- Work instruction
Copy, from the listing, every line in which the string "metres" is present.

- Available data
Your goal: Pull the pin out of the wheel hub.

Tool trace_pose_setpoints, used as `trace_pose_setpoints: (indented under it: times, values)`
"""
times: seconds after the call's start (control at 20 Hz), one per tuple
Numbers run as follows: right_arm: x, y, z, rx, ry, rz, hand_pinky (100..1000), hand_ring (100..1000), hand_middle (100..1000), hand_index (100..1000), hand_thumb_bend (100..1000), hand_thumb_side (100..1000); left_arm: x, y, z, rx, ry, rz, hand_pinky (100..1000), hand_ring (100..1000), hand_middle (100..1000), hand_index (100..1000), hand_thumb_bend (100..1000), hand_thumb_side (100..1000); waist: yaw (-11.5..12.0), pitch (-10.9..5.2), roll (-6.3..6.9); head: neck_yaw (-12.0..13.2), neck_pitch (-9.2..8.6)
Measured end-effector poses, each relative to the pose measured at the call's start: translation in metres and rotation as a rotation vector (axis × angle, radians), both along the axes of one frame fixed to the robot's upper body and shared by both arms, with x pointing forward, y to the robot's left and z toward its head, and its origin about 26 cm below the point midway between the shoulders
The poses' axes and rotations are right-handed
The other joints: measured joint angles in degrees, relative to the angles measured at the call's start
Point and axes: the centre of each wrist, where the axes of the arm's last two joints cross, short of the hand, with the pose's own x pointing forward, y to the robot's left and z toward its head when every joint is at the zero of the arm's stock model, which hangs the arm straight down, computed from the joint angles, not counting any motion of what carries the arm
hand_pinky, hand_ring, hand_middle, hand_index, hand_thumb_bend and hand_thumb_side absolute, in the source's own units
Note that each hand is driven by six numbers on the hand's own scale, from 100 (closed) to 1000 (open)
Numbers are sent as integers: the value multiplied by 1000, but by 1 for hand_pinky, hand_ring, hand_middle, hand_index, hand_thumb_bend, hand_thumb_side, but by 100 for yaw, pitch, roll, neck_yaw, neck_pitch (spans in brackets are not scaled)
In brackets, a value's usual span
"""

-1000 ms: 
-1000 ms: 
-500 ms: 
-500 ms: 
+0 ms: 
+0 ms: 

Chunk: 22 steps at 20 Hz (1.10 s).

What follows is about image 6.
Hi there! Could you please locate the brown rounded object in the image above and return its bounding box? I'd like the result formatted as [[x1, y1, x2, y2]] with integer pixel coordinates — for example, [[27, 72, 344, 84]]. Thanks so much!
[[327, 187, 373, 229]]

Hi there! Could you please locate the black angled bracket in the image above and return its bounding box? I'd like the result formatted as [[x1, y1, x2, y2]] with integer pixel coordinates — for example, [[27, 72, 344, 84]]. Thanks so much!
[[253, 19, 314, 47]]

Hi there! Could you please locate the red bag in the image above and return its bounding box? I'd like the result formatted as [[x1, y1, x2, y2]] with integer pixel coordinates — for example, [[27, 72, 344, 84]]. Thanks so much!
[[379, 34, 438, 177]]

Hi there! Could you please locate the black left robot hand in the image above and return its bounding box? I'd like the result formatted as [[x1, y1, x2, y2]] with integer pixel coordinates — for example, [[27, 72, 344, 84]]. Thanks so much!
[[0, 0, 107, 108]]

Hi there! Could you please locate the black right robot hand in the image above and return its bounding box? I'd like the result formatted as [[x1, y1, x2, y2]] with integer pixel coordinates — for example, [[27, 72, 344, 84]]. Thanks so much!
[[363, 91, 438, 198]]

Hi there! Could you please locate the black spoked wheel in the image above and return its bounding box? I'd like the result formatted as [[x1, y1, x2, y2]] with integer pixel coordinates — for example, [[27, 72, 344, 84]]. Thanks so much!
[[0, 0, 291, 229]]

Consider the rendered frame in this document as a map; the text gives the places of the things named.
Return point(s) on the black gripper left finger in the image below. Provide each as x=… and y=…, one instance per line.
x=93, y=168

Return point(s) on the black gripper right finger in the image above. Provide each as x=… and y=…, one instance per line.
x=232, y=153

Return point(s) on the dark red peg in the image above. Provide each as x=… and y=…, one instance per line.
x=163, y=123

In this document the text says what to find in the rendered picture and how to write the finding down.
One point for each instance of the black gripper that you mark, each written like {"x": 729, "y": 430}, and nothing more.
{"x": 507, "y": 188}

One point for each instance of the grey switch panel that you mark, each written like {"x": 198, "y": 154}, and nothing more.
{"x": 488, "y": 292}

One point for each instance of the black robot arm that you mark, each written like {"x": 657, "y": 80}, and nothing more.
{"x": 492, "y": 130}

---

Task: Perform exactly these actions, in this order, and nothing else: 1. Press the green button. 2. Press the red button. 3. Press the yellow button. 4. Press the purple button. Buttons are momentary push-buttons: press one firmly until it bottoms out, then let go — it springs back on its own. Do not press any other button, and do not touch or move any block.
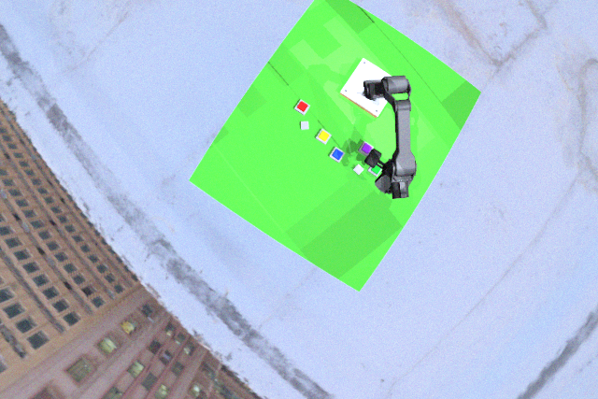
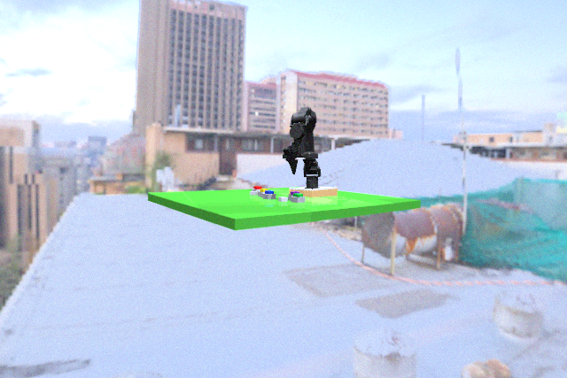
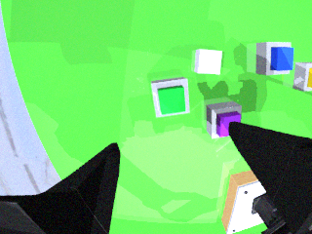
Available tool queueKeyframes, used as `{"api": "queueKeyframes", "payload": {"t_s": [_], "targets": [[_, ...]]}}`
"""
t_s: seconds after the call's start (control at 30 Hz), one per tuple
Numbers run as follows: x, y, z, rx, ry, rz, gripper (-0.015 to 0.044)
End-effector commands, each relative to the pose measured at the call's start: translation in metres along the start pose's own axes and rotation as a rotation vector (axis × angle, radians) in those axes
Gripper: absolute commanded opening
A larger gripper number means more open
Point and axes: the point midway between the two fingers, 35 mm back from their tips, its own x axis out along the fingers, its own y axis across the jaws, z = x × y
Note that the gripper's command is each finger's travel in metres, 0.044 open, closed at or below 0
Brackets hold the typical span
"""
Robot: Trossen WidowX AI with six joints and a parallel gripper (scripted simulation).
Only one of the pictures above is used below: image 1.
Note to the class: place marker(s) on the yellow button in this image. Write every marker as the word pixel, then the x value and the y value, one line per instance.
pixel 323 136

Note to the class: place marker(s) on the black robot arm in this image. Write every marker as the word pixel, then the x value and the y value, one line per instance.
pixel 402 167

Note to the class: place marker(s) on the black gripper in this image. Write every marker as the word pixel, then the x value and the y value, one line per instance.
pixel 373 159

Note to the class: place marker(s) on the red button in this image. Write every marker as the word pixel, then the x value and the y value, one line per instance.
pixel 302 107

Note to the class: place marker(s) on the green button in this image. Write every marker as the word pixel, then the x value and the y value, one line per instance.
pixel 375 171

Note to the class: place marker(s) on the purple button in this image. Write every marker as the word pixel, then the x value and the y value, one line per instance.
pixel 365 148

* * *

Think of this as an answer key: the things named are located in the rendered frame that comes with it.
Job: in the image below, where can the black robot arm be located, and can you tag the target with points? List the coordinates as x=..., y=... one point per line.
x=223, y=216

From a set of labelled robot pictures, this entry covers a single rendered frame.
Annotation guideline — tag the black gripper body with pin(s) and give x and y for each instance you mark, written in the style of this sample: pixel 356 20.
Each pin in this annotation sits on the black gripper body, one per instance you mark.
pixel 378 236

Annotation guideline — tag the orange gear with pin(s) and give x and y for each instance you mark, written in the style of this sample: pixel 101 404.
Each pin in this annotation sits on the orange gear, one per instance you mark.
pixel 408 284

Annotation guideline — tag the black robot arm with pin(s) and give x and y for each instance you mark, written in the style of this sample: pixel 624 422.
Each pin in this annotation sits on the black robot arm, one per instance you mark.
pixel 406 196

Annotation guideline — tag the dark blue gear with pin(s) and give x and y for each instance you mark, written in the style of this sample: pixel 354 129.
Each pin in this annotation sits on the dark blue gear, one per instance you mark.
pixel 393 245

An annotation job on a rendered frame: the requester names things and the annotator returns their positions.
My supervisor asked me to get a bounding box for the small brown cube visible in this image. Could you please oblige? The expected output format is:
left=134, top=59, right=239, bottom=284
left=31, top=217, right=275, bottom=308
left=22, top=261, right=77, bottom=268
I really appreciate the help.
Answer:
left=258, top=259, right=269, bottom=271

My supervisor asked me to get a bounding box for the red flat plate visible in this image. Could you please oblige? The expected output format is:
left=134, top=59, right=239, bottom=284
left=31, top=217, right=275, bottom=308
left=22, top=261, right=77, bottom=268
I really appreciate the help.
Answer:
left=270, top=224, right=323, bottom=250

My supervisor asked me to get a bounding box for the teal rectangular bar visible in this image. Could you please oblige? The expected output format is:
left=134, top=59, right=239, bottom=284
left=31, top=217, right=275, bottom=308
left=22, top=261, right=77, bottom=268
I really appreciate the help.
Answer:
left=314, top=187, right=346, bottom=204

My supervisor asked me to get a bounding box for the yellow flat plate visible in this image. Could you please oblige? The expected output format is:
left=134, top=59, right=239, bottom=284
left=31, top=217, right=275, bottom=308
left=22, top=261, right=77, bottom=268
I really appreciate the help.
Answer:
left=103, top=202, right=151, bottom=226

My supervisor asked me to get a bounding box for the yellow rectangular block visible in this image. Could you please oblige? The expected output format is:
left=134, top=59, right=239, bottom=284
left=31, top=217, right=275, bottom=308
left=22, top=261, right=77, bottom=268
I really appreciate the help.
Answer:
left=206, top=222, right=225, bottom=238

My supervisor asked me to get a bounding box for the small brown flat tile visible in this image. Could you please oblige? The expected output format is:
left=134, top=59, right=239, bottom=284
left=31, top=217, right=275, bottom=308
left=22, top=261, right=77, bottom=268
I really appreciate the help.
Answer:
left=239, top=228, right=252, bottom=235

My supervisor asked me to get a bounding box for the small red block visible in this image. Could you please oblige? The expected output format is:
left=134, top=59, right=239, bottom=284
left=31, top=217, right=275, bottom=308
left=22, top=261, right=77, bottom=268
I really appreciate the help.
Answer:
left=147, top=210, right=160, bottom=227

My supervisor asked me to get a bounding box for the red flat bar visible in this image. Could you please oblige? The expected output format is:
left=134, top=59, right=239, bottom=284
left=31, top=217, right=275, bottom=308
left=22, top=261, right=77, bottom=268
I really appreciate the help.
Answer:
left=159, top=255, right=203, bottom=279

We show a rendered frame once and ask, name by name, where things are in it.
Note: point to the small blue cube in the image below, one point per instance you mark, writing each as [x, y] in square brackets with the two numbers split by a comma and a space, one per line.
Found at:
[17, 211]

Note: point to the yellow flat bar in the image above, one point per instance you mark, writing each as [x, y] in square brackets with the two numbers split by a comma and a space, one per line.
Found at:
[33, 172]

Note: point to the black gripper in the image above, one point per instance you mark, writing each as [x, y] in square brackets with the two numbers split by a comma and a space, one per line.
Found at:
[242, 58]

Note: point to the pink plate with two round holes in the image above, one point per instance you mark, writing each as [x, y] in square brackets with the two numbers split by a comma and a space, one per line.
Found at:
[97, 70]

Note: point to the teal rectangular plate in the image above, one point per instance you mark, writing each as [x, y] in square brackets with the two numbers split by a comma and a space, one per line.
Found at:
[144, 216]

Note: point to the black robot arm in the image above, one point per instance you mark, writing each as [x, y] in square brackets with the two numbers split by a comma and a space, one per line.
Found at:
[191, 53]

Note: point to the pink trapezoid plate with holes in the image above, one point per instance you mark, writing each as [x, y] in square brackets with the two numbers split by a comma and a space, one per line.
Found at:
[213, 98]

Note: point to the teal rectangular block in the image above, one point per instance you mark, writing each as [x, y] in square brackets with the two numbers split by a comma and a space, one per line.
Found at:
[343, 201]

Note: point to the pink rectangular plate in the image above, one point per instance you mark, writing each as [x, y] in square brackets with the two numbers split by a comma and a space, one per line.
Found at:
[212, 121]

- Written solution
Measured end-effector poses, each relative to the pose measured at the call's start: translation in metres and rotation as a rotation vector (axis × angle, radians), both along the axes of one frame fixed to the robot's upper body and shared by both arms, with x pointing forward, y to the robot's left and z toward its head, and its origin about 26 cm below the point midway between the shoulders
End-effector commands, each relative to the pose measured at the call's start: translation in metres along the start pose's own axes and rotation as a rotation vector (axis × angle, radians) in those axes
Note that the gripper's command is each finger's travel in metres, 0.044 open, closed at or below 0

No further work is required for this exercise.